• [Work to be completed] Among the entries below, find the lines that hold the word "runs" and report them.

++++ Supplied data ++++

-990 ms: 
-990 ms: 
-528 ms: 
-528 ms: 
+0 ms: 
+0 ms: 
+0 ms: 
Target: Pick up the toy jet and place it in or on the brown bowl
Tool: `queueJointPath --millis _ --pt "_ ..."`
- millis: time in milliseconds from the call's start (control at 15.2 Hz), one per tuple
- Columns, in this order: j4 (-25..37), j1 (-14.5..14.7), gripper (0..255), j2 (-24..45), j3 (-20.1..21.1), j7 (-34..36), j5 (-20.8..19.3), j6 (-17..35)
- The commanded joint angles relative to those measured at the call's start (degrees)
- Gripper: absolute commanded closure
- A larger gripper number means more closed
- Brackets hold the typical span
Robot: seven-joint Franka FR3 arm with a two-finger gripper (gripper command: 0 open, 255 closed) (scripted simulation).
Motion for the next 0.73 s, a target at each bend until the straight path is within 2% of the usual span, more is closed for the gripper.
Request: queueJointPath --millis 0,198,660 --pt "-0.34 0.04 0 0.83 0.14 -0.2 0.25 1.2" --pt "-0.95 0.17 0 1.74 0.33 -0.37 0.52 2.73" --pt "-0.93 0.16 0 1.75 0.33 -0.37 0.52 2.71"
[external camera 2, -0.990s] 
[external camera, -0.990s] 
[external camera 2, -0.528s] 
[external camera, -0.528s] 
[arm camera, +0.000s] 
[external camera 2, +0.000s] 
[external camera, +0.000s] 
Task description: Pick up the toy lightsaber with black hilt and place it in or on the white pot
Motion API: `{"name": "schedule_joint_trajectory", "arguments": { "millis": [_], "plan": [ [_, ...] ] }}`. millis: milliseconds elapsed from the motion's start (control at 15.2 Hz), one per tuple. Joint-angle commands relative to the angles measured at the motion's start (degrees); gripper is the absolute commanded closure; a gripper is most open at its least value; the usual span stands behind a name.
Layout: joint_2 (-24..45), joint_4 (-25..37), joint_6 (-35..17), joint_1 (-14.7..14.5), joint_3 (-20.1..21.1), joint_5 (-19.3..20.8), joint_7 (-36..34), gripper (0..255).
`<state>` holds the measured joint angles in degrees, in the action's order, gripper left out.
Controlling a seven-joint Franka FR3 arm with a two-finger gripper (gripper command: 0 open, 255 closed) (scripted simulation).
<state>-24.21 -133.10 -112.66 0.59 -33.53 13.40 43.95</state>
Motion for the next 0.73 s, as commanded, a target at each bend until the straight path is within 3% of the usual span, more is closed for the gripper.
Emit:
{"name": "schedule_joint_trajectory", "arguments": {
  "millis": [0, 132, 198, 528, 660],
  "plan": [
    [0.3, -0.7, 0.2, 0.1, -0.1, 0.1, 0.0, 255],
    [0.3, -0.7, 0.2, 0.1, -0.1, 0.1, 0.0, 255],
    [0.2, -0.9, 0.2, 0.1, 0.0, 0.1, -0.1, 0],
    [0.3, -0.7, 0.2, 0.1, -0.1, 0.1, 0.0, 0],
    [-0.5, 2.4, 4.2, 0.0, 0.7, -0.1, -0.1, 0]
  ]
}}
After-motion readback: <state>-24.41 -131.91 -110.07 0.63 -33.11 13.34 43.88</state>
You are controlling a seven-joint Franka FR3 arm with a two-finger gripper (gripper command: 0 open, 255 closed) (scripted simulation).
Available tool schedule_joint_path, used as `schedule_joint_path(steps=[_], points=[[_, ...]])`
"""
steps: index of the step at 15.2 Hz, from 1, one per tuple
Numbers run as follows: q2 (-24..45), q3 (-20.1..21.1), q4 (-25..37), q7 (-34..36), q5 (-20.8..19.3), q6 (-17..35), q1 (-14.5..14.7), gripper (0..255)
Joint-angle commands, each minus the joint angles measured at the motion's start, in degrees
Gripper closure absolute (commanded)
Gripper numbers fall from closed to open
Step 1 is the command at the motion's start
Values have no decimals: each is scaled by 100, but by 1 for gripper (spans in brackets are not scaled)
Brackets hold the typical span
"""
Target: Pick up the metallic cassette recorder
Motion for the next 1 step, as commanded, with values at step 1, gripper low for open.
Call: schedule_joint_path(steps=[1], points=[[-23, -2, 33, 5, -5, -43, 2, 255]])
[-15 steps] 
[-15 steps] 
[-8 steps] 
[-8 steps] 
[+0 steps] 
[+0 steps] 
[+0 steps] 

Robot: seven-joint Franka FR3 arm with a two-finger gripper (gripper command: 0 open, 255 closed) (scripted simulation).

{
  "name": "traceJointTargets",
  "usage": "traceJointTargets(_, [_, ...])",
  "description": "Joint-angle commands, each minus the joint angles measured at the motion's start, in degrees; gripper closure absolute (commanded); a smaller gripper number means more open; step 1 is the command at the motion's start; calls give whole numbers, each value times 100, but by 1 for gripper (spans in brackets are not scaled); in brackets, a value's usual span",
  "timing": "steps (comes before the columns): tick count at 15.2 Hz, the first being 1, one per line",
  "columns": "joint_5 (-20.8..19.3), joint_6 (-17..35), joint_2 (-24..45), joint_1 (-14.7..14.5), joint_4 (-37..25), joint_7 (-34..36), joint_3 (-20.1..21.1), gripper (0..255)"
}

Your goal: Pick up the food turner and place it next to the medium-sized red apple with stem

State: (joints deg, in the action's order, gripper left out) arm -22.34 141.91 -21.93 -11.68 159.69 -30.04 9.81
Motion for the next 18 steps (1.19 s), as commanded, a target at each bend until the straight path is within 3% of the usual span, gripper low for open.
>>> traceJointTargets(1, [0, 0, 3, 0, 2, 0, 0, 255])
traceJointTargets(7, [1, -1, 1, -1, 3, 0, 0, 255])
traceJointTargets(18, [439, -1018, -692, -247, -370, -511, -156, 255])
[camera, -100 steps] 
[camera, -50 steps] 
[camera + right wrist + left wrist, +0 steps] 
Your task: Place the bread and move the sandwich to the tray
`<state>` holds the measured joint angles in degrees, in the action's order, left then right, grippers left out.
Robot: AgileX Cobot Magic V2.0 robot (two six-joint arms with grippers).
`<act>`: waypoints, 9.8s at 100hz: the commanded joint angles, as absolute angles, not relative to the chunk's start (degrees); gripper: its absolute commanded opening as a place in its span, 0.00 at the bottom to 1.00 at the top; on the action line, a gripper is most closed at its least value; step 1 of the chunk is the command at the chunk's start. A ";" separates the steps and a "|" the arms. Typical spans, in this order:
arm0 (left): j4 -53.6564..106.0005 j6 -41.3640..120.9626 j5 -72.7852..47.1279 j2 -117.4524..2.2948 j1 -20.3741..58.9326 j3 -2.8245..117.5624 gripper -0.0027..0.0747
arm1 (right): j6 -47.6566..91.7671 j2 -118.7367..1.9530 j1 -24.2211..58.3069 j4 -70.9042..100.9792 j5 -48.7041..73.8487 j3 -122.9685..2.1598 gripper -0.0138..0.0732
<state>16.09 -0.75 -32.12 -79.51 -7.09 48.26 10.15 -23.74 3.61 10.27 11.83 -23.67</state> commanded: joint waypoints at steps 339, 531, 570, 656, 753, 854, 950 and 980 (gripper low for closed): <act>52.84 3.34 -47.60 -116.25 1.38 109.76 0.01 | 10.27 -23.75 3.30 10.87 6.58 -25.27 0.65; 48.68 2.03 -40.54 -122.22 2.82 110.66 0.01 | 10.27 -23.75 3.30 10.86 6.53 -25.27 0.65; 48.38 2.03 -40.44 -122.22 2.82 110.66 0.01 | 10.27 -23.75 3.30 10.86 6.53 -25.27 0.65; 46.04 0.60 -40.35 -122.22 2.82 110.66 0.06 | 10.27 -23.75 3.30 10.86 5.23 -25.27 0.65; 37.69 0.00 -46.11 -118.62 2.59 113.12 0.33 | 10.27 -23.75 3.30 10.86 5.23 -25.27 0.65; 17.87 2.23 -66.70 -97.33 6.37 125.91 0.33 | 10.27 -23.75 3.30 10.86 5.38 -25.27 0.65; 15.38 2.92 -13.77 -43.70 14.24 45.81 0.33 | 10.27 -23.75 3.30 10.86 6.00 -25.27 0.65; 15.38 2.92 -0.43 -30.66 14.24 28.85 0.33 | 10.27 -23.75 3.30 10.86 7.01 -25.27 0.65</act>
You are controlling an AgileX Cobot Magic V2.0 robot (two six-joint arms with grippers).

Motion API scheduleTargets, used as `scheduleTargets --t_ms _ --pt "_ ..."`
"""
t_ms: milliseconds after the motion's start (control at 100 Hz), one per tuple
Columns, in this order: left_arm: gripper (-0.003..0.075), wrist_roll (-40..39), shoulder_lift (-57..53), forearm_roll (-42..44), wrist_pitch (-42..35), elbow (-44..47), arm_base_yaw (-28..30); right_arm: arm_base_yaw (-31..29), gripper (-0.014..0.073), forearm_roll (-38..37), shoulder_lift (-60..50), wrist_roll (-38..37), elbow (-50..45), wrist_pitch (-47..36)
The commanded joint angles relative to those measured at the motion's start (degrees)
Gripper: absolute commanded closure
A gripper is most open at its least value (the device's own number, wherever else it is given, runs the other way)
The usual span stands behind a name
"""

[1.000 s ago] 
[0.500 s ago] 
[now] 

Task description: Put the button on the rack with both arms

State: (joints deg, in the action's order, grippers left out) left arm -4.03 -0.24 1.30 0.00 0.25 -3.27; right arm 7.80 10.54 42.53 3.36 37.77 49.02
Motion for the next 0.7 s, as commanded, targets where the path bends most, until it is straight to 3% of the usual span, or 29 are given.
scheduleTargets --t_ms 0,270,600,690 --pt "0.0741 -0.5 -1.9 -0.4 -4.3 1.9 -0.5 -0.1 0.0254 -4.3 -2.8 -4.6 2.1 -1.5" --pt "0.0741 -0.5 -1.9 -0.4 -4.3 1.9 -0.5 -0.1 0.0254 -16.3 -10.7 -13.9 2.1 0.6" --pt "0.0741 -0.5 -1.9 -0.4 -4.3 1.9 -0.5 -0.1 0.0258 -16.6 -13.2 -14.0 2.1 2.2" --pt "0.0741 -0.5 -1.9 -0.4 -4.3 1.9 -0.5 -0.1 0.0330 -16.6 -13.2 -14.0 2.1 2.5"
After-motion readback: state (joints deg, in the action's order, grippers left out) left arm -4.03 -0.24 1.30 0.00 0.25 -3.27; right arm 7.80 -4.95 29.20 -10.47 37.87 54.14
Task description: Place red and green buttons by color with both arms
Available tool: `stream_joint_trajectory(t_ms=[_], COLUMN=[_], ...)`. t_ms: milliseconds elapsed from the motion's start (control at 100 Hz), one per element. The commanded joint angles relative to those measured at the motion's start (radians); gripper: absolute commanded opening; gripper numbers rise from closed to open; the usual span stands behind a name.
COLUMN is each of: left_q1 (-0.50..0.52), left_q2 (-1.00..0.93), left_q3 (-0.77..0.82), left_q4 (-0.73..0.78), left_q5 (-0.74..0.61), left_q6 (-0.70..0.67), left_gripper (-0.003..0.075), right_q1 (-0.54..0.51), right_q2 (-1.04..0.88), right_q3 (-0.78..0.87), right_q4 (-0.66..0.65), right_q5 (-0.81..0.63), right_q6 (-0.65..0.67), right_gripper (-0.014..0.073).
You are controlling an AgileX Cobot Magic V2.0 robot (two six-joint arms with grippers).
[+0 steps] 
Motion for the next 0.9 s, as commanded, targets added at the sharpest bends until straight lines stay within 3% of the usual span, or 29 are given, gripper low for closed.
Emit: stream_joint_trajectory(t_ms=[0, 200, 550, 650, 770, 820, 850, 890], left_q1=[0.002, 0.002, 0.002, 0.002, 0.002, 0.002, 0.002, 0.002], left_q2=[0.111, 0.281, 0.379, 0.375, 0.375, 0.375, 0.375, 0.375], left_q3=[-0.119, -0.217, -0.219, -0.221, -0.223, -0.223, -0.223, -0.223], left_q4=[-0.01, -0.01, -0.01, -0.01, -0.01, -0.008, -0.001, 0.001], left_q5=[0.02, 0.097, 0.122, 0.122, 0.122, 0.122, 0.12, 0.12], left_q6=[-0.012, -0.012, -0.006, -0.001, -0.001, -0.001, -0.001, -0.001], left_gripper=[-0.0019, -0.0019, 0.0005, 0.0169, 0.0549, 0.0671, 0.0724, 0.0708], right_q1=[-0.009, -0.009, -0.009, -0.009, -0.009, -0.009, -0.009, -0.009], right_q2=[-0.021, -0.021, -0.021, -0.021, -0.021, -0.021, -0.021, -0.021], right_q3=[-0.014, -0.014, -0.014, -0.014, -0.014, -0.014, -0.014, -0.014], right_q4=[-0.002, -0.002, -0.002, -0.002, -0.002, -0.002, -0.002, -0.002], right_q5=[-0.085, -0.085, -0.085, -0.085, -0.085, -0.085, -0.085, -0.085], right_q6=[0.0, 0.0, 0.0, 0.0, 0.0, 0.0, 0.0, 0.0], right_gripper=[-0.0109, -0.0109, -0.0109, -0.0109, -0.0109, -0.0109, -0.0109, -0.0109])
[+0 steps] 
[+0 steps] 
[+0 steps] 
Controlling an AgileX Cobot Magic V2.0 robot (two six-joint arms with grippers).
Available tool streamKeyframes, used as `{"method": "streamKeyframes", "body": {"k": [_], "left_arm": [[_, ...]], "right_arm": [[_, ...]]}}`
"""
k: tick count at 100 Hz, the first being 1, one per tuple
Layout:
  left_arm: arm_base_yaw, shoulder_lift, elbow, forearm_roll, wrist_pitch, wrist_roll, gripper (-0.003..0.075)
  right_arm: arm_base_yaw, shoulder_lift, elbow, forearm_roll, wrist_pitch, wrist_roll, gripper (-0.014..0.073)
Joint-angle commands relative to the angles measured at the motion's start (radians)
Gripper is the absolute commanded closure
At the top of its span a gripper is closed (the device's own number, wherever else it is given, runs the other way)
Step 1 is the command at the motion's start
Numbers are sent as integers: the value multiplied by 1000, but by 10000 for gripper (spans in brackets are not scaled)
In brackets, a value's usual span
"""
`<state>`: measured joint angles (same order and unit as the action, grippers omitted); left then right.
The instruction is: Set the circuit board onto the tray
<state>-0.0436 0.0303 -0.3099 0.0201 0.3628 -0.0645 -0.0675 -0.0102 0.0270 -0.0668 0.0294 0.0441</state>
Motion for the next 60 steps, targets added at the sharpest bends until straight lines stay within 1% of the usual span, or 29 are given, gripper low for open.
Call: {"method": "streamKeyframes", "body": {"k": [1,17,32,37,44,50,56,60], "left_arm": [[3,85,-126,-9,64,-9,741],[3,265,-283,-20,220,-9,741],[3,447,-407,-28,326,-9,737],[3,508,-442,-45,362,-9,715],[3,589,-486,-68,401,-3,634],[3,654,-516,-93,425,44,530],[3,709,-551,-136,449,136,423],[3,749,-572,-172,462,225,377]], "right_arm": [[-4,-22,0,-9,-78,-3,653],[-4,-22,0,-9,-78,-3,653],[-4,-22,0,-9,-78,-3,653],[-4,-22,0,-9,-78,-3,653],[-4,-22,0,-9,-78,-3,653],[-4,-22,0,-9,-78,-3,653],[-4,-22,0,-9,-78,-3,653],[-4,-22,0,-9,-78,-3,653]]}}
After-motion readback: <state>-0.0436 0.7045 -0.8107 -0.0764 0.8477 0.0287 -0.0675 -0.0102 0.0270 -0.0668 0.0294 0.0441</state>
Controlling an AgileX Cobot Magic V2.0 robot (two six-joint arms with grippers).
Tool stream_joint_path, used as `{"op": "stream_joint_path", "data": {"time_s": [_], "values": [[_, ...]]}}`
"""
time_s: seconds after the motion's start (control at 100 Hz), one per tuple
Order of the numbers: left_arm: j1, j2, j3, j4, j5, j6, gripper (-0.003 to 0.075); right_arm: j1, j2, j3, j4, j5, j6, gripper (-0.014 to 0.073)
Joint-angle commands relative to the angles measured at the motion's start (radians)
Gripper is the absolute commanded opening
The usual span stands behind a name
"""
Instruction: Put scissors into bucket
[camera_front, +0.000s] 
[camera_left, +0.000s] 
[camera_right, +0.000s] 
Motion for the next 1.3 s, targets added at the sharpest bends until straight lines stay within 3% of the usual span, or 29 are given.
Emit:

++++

• [Output of the task]
A gripper is most open at its least value (the device's own number, wherever else it is given, runs the other way)
At the top of its span a gripper is closed (the device's own number, wherever else it is given, runs the other way)

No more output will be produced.